Lucas 3:1-20
EL ÚNICO
“La gente estaba en gran expectativa, y se preguntaba si tal vez Juan sería el Mesías.” Lucas 3:15
Tiene sentido que la gente se preguntara si Juan era el Mesías, el prometido libertador del pueblo de Dios. Juan parecía y sonaba como los profetas de antaño, y podía atraer a una multitud. Y Juan no tuvo miedo de decirles la verdad, incluso a personas poderosas.
La gente se preguntaba acerca de Juan, y su enseñanza nos dice algo sobre ellos. Algunos tenían dos abrigos, mientras que otros no tenían ninguno. Algunos tenían comida, mientras que otros no. Les dijo que compartieran lo que tenían con los demás. Se tuvo que recordar a los recaudadores de impuestos, a los soldados y a otros funcionarios que se contentaran con su salario. La gente estaba lista para el cambio, y Juan prometió que vendría un nuevo día.
Cuando estemos listos para el cambio, podemos sentirnos tentados a seguir a la multitud y escuchar a cualquiera que prometa algo nuevo. Sin embargo, no todos los que atraen a una multitud es el Único, y no todos los que llaman la atención pueden hacer lo que Juan hizo. Juan explicó que estaba preparando el camino para alguien mayor.

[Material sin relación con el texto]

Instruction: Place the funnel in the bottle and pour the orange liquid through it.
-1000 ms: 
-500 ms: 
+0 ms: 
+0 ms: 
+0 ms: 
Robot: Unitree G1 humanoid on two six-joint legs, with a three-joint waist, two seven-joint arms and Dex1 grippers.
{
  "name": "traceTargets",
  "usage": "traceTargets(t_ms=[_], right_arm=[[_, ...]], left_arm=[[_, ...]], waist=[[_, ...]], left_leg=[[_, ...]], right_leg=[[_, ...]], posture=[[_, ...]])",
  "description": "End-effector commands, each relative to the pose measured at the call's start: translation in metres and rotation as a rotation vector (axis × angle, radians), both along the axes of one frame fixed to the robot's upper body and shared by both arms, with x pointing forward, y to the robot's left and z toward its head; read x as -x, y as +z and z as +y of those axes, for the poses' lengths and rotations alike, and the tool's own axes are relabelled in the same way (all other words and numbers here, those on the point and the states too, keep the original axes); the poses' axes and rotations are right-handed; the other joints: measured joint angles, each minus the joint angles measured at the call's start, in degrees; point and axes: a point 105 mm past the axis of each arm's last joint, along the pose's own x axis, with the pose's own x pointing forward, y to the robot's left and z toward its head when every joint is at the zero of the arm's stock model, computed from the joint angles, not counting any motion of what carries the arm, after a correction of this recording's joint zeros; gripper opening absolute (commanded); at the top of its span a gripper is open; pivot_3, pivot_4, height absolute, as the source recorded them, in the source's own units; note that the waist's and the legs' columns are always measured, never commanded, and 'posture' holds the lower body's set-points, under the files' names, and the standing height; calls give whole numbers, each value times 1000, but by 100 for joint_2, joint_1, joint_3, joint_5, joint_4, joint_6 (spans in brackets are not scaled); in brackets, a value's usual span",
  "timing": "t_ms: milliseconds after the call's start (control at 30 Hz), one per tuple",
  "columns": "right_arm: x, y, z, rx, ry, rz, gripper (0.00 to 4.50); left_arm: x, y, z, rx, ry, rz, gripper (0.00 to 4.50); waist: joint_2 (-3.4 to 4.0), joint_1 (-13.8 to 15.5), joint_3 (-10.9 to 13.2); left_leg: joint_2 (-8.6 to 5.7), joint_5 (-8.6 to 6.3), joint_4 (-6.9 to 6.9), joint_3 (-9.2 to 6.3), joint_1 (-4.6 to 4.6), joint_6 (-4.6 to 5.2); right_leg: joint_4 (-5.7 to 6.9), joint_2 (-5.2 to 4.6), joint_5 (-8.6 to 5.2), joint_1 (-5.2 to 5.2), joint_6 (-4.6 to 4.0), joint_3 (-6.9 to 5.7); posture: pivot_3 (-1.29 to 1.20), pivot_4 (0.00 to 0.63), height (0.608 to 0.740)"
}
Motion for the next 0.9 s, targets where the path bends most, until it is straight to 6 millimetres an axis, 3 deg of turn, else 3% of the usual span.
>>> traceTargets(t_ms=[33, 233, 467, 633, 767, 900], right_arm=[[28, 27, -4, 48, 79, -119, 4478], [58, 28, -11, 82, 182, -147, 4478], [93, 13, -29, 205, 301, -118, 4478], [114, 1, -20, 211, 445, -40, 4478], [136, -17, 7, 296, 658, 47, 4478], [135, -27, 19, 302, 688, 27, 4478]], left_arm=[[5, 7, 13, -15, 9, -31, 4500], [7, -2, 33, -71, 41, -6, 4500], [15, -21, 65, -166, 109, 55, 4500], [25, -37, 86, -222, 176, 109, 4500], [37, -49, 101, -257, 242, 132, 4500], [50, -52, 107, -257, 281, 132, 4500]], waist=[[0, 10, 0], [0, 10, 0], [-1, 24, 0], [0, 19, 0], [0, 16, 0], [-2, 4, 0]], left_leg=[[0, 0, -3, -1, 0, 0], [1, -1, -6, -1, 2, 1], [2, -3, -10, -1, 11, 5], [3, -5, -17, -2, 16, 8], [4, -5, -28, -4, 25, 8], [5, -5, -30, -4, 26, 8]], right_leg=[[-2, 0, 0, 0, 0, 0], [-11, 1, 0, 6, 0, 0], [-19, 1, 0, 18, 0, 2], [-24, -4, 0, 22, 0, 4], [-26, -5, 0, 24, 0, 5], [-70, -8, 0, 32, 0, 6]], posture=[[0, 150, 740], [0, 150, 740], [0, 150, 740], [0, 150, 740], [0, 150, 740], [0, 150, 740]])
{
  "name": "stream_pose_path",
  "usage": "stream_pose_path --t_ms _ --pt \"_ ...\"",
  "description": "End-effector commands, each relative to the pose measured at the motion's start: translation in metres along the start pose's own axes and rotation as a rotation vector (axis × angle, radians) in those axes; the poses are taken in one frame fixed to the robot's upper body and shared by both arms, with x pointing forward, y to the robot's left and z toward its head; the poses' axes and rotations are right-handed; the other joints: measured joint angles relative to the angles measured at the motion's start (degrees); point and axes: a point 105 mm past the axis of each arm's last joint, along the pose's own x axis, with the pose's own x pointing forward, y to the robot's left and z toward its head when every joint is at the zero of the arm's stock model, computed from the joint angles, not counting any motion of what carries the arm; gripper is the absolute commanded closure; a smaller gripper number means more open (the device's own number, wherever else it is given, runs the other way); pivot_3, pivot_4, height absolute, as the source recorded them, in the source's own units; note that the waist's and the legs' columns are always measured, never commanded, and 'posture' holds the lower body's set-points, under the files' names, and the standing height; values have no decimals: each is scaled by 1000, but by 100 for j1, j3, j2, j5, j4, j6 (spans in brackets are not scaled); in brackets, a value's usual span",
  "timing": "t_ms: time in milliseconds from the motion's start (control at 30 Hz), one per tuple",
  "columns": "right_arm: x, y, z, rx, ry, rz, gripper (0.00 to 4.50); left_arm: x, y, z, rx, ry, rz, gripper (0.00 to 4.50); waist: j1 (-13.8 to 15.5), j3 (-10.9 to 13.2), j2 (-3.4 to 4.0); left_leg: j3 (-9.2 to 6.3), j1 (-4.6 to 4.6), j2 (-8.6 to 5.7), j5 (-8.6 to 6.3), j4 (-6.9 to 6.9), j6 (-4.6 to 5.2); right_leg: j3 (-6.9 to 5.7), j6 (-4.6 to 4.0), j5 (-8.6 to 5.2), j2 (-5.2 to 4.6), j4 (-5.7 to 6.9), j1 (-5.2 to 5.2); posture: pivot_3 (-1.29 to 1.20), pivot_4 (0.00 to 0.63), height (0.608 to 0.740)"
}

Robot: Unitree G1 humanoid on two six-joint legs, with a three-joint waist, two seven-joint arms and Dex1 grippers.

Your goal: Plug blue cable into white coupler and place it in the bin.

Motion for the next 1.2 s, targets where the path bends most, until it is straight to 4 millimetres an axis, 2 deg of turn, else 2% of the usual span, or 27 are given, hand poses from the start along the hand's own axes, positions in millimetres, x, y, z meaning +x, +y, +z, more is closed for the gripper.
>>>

En una temporada llena de afirmaciones de que un nuevo producto o programa cambiará nuestras vidas, debemos recordar que las multitudes a menudo no tienen la razón. Necesitamos a alguien que pueda señalar nuestro camino hacia Jesús.
Señor Jesús, que podamos escuchar a los mensajeros que envías para retornar nuestros corazones a ti, para que podamos estar preparados para recibirte. En tu nombre oramos. Amén.